YOUR INSTRUCTIONS: Across the whole listing, state how many lines include "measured". Add nothing to that number.

-- RECORDED DATA follows --

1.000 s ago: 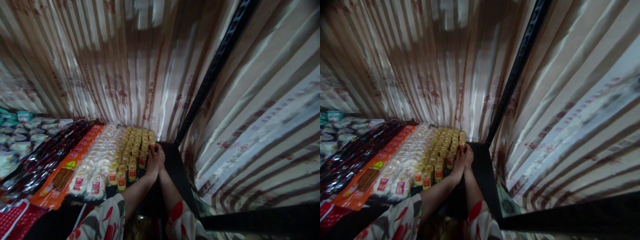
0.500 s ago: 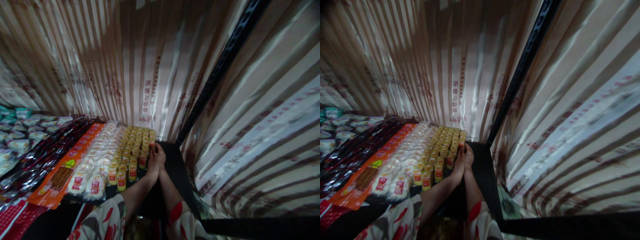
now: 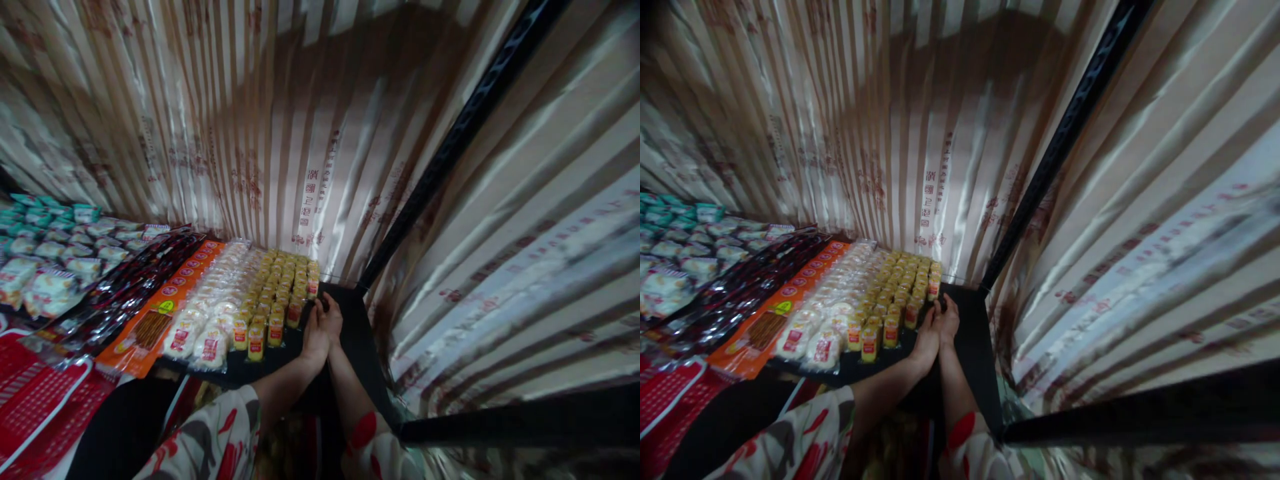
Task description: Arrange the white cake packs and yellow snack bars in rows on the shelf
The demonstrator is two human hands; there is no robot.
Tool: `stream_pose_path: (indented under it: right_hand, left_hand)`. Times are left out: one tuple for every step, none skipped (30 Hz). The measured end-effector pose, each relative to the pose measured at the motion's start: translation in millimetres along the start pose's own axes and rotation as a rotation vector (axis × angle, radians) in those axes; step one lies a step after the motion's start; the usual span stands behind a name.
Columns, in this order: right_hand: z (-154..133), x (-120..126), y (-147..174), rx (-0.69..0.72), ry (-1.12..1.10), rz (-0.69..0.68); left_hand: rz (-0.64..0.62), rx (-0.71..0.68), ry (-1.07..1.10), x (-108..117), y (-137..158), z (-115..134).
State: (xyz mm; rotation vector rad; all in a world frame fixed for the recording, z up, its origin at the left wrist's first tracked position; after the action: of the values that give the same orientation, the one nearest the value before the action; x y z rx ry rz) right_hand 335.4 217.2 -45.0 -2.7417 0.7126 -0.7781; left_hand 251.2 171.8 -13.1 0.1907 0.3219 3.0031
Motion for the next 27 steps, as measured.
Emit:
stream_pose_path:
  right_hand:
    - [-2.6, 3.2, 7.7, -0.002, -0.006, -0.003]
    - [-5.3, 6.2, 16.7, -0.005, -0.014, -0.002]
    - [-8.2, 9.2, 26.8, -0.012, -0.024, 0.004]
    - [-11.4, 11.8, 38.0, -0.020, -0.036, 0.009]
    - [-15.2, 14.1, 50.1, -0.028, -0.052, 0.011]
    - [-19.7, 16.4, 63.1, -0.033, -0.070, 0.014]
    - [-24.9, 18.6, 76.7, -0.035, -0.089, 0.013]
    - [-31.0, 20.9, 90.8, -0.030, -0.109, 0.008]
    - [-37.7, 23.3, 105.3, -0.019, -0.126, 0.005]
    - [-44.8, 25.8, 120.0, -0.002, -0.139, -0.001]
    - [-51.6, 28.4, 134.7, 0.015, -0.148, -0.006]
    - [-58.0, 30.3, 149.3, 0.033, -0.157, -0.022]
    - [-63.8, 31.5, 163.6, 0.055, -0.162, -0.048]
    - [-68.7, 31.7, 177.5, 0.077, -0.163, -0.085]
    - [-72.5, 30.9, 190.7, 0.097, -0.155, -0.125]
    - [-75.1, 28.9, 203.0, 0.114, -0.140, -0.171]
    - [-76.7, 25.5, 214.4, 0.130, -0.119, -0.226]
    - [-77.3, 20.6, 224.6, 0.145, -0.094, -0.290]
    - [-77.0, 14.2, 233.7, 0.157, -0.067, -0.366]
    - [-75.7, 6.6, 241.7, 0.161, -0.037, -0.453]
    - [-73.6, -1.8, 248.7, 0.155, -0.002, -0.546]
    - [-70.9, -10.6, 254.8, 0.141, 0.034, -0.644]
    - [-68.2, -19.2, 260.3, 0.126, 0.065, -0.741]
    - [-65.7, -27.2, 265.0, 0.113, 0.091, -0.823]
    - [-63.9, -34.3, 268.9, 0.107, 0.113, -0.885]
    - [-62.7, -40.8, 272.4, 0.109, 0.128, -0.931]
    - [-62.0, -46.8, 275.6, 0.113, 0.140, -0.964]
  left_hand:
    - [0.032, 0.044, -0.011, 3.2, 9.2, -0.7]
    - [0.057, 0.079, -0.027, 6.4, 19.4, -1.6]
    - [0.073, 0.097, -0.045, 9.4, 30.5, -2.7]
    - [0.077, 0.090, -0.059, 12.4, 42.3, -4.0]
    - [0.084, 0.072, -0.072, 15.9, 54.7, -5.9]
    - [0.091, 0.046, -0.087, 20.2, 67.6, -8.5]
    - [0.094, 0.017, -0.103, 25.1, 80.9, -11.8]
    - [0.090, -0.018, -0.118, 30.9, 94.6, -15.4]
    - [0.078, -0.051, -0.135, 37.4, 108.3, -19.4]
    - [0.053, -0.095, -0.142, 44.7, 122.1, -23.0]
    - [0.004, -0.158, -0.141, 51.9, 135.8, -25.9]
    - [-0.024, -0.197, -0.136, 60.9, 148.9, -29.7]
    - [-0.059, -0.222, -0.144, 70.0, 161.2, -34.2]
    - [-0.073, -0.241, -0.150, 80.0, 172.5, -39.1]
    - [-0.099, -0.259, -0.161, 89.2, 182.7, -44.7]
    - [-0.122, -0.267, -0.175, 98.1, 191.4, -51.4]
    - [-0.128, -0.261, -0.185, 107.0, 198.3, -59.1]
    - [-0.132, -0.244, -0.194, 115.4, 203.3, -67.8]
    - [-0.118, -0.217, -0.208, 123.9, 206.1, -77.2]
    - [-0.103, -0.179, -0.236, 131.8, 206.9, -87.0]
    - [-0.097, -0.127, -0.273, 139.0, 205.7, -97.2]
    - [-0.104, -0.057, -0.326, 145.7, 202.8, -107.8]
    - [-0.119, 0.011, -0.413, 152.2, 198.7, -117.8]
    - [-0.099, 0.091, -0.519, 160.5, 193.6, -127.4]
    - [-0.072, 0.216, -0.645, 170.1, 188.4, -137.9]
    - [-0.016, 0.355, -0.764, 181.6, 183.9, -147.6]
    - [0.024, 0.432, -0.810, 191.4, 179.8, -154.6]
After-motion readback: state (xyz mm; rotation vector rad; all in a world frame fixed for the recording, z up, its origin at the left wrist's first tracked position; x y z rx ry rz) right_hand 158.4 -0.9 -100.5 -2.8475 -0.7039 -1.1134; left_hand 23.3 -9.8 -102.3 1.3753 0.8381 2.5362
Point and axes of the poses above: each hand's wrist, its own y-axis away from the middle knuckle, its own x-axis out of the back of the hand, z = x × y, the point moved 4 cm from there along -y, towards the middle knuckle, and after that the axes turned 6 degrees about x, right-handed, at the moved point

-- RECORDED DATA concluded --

EXPECTED ANSWER: 2